▸ **EXERCISE GOAL**
Keep only the lines of the data below that contain "angles", and copy them.

Data extracted from a collection
========================================================================

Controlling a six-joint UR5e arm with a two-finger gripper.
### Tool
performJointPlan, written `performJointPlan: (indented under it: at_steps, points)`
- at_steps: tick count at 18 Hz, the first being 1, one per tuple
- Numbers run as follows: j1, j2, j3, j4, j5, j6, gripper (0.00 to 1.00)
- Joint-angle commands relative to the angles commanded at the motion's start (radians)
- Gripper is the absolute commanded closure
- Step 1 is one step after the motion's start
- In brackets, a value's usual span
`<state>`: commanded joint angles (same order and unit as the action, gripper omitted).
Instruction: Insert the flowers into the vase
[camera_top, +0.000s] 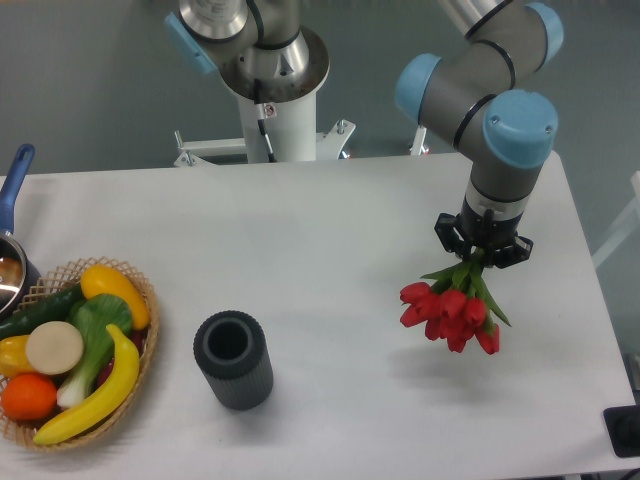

========================================================================

▸ **ANSWER BELOW**
- Joint-angle commands relative to the angles commanded at the motion's start (radians)
`<state>`: commanded joint angles (same order and unit as the action, gripper omitted).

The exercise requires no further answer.